The 28th regular Arab Summit has to achieve in a single day what it failed to achieve in the past. Its first and most pressing task, if it is to implement all other tasks, is to dispel the various clouds that have darkened the inter-Arab climate. Fortunately, many efforts have already been exerted towards this end so that, now, Arab leaders should be able to crown these efforts when they meet face-to-face. The second task is to convince the world and ourselves, as well, that we will defeat terrorism, not just through regional and international cooperation but, above all, through inter-Arab cooperation. The third task is to establish that our war against terrorism, of which we are the first victims, involves not just killing terrorists and winning that war, but also rescuing Islam from their clutches. There are no countries in the world like the one that is home to the holy cities of Mecca and Medina, or the one that is home to Al-Azhar University, or the ones that contain the Islamic universities and institutions that understand the difference between the Islamic faith, which is based on mercy, love and sound counsel, and an invented religion that is based on murder and destruction.

The fourth task is for the Arabs to adopt a single perspective on the volatile regional conditions that create a violent climate in which terrorist groups and movements thrive and transmit their toxic ideas to the rest of the world. In this framework, perhaps the most important step Arab leaders should take is to agree on a “charter” for restoring stability to this region by settling current conflicts. This charter, which we have discussed in this column and elsewhere on previous occasions, would rest on several principles:

1- The states of this region that emerged as the product of historical developments in the 20th century were meant to stay, and all alternatives that promote partition will only perpetuate violence and the spread of terrorism.

2- The government of the nation state is the sole entity that is legitimately entitled to monopolise the means of force within its borders. There can be no place for militias or paramilitary entities; no army but that of the state.
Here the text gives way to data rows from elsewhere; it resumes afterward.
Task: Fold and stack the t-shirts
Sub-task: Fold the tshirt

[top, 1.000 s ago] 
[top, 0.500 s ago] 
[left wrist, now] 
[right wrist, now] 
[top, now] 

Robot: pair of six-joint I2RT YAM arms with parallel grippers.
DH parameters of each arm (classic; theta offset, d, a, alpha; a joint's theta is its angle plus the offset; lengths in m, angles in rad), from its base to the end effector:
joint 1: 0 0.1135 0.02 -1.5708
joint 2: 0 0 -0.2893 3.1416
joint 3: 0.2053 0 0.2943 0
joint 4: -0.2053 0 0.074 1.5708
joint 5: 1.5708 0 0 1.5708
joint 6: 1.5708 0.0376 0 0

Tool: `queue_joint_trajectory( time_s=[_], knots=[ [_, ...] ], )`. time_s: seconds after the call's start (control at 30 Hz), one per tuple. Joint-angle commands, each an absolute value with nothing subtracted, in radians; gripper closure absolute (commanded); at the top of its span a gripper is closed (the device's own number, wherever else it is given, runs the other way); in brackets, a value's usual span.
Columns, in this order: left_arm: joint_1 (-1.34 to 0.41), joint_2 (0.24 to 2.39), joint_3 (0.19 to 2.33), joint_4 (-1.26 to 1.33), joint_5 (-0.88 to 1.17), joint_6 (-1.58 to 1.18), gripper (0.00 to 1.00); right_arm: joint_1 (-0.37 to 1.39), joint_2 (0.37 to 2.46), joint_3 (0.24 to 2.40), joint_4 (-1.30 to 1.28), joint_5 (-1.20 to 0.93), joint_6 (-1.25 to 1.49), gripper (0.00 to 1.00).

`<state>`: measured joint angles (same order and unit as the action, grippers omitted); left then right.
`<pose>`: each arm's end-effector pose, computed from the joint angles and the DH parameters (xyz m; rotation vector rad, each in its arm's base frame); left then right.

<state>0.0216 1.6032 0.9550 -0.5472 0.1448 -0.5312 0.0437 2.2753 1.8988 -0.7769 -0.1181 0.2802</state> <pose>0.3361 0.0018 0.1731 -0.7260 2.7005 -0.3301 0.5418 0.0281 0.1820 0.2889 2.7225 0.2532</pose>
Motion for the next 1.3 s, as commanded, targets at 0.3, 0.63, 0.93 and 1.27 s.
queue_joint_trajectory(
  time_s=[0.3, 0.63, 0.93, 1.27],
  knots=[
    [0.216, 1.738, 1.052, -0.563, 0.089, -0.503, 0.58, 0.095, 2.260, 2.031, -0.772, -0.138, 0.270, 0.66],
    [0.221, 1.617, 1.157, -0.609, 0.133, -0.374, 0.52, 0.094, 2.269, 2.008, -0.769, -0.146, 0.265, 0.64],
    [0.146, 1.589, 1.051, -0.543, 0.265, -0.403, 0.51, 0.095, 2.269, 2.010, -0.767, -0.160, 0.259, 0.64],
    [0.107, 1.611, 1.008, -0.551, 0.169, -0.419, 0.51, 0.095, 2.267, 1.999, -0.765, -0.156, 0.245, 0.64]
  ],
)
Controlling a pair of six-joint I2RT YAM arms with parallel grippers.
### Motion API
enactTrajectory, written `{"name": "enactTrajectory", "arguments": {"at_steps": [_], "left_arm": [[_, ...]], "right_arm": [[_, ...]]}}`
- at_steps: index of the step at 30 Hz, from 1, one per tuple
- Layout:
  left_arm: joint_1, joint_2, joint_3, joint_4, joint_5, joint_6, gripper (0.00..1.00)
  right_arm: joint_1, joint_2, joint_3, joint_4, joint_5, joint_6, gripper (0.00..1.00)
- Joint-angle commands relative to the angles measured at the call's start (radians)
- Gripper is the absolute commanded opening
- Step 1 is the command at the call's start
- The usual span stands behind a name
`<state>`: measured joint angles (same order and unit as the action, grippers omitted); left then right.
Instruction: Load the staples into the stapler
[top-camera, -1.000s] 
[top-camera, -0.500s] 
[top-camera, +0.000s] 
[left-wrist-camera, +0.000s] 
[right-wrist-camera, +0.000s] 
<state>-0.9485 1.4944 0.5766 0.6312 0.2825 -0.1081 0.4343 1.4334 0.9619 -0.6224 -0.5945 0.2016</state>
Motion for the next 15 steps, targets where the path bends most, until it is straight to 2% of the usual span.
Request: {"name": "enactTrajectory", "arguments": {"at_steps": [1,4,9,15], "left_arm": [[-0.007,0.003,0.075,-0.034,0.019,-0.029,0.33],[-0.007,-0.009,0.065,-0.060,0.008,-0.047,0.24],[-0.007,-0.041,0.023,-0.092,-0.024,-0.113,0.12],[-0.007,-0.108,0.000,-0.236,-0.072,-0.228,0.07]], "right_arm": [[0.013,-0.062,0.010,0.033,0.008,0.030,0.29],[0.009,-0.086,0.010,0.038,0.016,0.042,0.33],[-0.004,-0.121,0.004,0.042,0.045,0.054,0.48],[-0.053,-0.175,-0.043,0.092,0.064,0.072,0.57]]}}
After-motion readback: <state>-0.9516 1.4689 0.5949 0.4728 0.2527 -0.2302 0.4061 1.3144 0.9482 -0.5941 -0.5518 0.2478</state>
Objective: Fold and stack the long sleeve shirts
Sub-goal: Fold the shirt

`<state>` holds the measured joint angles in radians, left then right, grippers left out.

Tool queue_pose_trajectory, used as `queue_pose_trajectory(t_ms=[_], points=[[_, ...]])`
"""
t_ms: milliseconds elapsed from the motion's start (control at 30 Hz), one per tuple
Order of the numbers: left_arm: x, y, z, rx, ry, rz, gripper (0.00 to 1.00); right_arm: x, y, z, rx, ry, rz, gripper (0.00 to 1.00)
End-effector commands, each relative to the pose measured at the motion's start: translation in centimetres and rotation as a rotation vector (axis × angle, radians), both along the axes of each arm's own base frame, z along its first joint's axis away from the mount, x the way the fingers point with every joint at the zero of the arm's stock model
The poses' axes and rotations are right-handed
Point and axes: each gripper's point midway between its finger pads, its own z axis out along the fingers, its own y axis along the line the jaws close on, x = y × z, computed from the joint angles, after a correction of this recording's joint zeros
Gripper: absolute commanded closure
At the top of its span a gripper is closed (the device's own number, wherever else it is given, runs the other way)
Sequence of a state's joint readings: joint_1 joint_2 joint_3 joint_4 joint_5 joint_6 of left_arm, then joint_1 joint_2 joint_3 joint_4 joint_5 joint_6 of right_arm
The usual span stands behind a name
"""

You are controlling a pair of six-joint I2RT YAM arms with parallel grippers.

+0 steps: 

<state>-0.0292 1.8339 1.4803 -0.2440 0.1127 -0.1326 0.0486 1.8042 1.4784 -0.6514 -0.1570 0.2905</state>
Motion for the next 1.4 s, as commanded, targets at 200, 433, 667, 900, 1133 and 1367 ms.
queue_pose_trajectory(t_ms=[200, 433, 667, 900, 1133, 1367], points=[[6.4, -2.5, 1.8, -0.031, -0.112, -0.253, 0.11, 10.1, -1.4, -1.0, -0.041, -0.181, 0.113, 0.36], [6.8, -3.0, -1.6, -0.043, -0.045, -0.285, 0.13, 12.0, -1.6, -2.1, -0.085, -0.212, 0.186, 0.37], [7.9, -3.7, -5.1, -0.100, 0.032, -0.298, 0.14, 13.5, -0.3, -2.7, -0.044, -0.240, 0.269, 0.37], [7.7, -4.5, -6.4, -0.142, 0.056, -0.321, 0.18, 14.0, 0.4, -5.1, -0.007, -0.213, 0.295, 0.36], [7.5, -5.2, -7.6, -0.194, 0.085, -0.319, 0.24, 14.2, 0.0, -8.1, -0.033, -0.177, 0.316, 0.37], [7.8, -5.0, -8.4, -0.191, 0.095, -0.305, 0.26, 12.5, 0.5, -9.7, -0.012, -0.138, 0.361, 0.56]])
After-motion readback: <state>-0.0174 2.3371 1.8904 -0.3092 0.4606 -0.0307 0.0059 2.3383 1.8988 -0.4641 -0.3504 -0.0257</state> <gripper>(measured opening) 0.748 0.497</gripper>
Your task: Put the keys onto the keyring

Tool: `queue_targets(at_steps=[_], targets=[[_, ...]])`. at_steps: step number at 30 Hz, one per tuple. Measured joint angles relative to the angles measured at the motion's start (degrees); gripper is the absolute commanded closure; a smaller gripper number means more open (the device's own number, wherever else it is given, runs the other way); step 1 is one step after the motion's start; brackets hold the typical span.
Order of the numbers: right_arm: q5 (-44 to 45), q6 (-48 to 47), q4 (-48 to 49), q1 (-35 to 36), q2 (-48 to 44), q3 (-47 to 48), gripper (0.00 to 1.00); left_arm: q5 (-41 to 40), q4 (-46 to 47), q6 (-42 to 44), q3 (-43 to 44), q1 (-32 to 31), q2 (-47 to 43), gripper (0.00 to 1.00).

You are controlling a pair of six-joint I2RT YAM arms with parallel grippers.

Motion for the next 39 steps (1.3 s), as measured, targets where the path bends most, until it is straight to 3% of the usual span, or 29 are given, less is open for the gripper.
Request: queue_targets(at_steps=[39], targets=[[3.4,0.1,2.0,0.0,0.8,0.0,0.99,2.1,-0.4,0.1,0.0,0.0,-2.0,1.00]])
3- There must be an interim phase in which elections are held (under an appropriate form of international supervision) in conflict-riven Arab states, to create constituent assemblies to draw up constitutions that guarantee human rights, provide for the separation of powers and the rotation of authority, and safeguard the rights of ethnic and religious minorities within an appropriate framework for decentralisation.

4- The international community and the Arab states shall work to ensure a peaceful transition from the current miseries to conditions conducive to stability and cooperation. Perhaps the Arabs could best underscore the credibility of their resolutions by demonstrating their readiness to take part directly in the elimination of terrorist organisations or in peacekeeping efforts during the interim period.

5- Resolving the Arab-Israeli conflict and the Palestinian-Israeli conflict at its heart is an integral part of building stability in the region. In this regard, Israel has a golden opportunity to reach a comprehensive, just and lasting peace that will guarantee its national security and the security of its people. That opportunity resides in the implementation of the Arab Peace Initiative which has been embraced by the regional and international orders.

Undoubtedly, the Arab Summit in Amman will be in a race with time in order to accomplish all the abovementioned tasks. However, the summit can formulate the broader frameworks while follow-through mechanisms can be developed during subsequent scheduled communications. Actually, some mechanisms already exist and maybe all that is required is to stimulate them and put them into action. Perhaps, too, this would be the best response to Washington and London’s message.


The writer is chairman of the board, CEO and director of the Regional Centre for Strategic Studies.